Gong Xi Fa Cai!
This week we bounced. We didn’t get it all back, but we got back a few percent. In the U.S, the rebound was stronger and the S&P500 and NASDAQ got back 60% to 80% of the prior losses.
For now, global economic momentum remains sound and I think equity investors will remain sanguine to the steadily rising bond yield so long as the move higher is steady and not driven by a surprise bout of inflation.
Though we took the view 10 days ago that this rapid and surprising sell-off would find support, we equally want to acknowledge why it occurred and that we will inevitably find ourselves faced with further bouts of selling pressure as the year progresses.
As a reminder, we are late in this investment cycle, not early.
In equity-land the glass remains half full, but our hands are slowly tilting.
Why Q2 feels like the crunch quarter
For several months we have taken the view that Q2 would prove to be the time to move more defensively with portfolios. This viewpoint was formed for several reasons, not least of which being our expectations for a sound Q1 reporting season reflective of strong economic growth, but even more so because of our expectations that financial market conditions will begin to darken as we head towards Q3.
Firstly, the US Federal Reserve QT (quantitative tightening) will escalate as the year progresses, rapidly removing support for government bond markets.
Not only is history’s most unprecedented support for bond markets turning into a retreat, but with the Trump tax cuts invoked, the US government issuance of government skyrockets.

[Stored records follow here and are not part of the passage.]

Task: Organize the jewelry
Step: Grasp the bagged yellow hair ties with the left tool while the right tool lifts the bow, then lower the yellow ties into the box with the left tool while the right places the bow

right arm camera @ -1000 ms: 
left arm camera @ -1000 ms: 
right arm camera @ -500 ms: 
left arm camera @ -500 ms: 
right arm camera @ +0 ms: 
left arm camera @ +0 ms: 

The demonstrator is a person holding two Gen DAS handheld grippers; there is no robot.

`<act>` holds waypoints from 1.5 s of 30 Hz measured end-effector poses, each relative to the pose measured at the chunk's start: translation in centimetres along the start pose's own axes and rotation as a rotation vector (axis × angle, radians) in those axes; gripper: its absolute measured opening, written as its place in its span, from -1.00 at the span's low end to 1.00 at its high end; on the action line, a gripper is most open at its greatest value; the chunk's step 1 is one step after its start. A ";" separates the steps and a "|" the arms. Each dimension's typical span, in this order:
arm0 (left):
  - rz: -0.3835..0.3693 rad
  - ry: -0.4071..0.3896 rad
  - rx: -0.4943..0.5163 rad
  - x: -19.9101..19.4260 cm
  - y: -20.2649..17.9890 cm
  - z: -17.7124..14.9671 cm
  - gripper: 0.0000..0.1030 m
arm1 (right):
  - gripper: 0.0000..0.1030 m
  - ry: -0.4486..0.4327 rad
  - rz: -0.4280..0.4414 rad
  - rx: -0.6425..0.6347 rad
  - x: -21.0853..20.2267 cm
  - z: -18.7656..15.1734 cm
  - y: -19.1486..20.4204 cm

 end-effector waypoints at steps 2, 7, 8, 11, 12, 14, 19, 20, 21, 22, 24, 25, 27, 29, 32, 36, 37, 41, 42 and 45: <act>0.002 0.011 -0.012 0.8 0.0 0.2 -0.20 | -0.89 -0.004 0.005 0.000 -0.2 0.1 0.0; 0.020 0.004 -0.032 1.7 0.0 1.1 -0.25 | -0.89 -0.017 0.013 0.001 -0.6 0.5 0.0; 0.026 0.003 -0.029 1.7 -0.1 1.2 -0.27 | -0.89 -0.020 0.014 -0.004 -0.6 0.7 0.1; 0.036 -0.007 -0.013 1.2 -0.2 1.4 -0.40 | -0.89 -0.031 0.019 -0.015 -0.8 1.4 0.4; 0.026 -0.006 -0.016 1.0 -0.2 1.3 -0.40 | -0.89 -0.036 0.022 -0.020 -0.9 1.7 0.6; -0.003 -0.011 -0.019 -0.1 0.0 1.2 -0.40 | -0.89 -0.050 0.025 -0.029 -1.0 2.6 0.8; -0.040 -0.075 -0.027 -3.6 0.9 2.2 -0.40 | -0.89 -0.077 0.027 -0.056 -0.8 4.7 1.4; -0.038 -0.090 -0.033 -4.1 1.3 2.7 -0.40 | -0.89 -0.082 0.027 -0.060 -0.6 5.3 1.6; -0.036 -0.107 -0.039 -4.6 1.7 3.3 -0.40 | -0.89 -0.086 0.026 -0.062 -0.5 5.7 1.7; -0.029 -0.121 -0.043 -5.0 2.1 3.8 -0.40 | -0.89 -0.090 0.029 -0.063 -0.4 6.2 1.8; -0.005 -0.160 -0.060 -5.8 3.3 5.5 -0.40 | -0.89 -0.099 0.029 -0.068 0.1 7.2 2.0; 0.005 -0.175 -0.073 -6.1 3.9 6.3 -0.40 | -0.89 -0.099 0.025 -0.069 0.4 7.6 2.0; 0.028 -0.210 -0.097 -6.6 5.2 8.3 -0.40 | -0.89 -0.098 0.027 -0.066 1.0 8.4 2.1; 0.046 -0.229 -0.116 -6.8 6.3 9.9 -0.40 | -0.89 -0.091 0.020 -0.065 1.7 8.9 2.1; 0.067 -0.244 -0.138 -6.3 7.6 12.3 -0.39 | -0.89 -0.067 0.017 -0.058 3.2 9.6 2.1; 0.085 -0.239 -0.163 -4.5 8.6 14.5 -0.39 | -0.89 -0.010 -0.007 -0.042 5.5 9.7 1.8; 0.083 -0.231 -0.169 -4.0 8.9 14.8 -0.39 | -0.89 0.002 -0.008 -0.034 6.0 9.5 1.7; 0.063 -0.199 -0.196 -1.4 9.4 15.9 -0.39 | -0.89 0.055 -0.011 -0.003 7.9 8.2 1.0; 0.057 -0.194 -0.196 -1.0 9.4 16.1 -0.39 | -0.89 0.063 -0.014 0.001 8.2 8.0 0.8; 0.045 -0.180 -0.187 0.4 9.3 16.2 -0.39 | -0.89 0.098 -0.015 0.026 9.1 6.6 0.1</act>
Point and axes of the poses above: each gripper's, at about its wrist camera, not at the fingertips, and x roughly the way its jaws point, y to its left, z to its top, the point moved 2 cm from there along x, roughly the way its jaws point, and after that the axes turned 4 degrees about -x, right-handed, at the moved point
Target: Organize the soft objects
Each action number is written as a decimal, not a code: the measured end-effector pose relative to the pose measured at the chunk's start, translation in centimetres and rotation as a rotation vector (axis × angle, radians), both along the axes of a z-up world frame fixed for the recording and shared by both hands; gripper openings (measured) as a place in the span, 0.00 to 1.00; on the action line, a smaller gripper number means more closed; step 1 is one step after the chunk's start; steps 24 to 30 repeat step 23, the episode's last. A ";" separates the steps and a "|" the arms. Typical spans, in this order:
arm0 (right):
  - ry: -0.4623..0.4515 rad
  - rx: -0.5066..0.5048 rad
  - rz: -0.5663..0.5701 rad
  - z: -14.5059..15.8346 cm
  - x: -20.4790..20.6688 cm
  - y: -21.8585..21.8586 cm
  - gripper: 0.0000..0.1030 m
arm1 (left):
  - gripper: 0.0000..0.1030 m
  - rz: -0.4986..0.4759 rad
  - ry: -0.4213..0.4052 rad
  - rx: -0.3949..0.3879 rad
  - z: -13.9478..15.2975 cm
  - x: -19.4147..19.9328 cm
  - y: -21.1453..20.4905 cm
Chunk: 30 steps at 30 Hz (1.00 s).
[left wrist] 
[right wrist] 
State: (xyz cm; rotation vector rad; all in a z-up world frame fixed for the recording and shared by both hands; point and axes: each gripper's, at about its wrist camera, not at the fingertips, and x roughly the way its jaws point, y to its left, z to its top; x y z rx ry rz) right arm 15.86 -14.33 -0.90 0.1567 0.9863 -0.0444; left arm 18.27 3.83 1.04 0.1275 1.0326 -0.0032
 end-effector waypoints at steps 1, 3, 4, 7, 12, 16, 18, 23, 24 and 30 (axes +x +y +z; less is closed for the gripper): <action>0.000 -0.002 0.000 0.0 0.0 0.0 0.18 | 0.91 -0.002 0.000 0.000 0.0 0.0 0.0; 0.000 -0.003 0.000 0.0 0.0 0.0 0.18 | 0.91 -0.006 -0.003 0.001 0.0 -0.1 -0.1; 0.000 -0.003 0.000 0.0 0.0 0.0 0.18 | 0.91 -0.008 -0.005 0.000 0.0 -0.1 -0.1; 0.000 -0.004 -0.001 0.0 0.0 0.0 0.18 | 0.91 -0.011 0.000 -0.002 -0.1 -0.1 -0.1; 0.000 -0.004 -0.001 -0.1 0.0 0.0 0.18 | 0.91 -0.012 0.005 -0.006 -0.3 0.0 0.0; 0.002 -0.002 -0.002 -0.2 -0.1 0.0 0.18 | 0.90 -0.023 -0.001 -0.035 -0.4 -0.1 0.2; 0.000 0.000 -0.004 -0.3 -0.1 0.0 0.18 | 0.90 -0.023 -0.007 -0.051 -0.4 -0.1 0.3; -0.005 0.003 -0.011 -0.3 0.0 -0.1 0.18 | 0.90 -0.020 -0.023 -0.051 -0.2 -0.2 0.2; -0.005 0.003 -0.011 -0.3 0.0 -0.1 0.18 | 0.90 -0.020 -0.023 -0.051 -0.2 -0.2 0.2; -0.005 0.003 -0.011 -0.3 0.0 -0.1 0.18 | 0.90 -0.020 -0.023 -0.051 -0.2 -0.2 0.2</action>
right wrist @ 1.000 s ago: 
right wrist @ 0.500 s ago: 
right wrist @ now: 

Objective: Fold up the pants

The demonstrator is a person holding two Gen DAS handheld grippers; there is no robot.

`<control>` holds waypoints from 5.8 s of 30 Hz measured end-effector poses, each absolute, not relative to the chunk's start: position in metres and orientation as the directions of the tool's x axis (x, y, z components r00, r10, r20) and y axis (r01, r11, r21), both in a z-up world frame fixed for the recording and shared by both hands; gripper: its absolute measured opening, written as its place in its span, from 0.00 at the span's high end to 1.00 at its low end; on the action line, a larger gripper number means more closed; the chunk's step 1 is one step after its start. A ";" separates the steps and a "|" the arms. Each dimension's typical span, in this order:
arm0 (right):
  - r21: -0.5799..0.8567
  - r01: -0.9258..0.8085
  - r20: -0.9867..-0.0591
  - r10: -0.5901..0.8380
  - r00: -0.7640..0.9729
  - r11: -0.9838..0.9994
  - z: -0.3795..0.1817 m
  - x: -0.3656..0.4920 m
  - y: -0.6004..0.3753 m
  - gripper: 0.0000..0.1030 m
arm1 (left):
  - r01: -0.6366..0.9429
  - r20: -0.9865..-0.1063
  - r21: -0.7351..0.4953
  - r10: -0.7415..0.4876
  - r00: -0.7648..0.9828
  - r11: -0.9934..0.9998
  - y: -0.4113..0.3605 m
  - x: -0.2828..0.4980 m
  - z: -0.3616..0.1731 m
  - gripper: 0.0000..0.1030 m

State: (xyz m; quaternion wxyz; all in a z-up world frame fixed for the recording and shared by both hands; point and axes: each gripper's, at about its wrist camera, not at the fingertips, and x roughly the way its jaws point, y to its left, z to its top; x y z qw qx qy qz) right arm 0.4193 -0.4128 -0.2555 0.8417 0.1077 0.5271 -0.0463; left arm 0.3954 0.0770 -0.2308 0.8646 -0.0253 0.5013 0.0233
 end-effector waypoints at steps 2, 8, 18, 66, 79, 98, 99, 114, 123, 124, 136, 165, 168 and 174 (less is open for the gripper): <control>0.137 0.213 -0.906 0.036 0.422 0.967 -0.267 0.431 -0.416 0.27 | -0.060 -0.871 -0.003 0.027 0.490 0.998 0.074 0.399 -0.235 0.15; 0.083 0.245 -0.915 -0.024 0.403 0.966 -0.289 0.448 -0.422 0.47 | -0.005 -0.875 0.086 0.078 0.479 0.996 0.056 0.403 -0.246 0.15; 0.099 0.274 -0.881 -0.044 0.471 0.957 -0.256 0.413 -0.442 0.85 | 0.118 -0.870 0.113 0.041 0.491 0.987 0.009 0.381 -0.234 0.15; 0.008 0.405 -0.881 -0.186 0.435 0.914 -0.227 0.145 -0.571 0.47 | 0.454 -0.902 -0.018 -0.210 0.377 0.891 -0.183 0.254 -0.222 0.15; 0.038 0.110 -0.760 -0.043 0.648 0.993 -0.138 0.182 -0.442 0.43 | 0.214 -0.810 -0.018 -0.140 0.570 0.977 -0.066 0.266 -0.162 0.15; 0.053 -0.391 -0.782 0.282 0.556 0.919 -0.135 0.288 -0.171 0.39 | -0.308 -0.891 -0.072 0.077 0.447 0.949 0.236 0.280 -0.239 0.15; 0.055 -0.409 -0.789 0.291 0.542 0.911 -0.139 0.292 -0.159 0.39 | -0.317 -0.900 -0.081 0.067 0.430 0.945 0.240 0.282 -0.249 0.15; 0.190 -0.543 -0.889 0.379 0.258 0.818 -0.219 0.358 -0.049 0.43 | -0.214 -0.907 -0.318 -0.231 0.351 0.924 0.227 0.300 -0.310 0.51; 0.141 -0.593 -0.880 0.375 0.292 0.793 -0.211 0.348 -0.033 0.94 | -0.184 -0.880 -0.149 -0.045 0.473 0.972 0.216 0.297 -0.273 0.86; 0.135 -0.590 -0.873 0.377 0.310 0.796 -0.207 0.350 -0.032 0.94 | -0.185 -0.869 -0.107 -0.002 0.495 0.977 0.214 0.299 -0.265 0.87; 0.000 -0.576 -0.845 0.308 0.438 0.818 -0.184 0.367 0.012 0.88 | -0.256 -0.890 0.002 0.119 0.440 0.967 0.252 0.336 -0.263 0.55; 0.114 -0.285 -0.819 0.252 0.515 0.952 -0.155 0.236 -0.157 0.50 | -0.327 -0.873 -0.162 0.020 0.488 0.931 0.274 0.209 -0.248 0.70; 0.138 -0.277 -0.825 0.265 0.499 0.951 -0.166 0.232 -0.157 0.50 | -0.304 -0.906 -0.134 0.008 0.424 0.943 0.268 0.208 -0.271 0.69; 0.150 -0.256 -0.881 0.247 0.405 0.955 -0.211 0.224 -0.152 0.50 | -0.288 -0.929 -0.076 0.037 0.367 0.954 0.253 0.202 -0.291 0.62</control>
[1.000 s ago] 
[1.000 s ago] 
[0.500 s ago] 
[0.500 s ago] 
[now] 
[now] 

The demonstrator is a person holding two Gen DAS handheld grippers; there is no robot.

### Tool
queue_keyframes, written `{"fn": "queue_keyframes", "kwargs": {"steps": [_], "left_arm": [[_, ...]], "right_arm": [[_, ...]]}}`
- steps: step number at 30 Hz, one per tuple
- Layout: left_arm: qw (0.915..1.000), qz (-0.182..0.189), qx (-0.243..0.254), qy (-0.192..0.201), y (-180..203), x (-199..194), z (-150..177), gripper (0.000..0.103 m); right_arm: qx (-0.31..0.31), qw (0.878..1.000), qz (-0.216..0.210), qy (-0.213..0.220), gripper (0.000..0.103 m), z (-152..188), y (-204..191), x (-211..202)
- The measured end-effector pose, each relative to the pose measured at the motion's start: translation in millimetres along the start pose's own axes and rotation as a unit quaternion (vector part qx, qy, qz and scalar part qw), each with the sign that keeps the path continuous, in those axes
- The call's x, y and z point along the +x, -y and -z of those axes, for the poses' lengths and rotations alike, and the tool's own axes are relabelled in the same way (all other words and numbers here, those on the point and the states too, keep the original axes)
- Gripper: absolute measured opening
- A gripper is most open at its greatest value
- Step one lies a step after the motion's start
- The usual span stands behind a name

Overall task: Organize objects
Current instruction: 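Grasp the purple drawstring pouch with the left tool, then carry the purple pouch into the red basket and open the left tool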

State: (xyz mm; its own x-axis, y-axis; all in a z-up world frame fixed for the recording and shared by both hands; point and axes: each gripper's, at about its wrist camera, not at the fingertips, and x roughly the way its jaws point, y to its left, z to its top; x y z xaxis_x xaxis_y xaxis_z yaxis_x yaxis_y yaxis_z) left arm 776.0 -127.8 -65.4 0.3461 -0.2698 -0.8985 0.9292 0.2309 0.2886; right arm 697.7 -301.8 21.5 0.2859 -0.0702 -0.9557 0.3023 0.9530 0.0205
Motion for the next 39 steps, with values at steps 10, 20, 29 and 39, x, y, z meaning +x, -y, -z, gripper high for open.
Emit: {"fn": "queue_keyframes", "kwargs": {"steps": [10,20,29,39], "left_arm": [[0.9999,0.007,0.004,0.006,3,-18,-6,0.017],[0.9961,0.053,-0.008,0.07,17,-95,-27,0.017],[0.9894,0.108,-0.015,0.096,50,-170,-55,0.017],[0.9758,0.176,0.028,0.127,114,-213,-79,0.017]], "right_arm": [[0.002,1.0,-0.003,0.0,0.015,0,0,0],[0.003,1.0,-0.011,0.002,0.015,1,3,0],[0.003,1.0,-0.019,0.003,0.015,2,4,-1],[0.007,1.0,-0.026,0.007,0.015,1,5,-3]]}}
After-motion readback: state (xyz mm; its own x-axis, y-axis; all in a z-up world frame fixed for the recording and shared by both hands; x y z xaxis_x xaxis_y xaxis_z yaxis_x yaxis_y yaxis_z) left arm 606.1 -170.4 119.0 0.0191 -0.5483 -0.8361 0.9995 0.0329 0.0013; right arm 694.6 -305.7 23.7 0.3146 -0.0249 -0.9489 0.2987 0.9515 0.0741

In essence, the world’s biggest buyer of bonds is now turning net seller and in a big way.
As Q2 progresses, Fed liquidity withdrawal escalates from $10bn a month in December (a drop in the ocean on a $4.5tln balance sheet) to $20bn currently, to $30bn in Q2 and then $40bn in Q3.
The weight on investment markets gets heavier and heavier.
Secondly, by quirk of statistics, US inflation numbers during the middle part of 2017 proved to be a low point (oil made its low near $42 in mid-June 2017), which means that as we run into Q2, the comparative CPI figures for the 4-months of May through to August this year are cycling against very low numbers.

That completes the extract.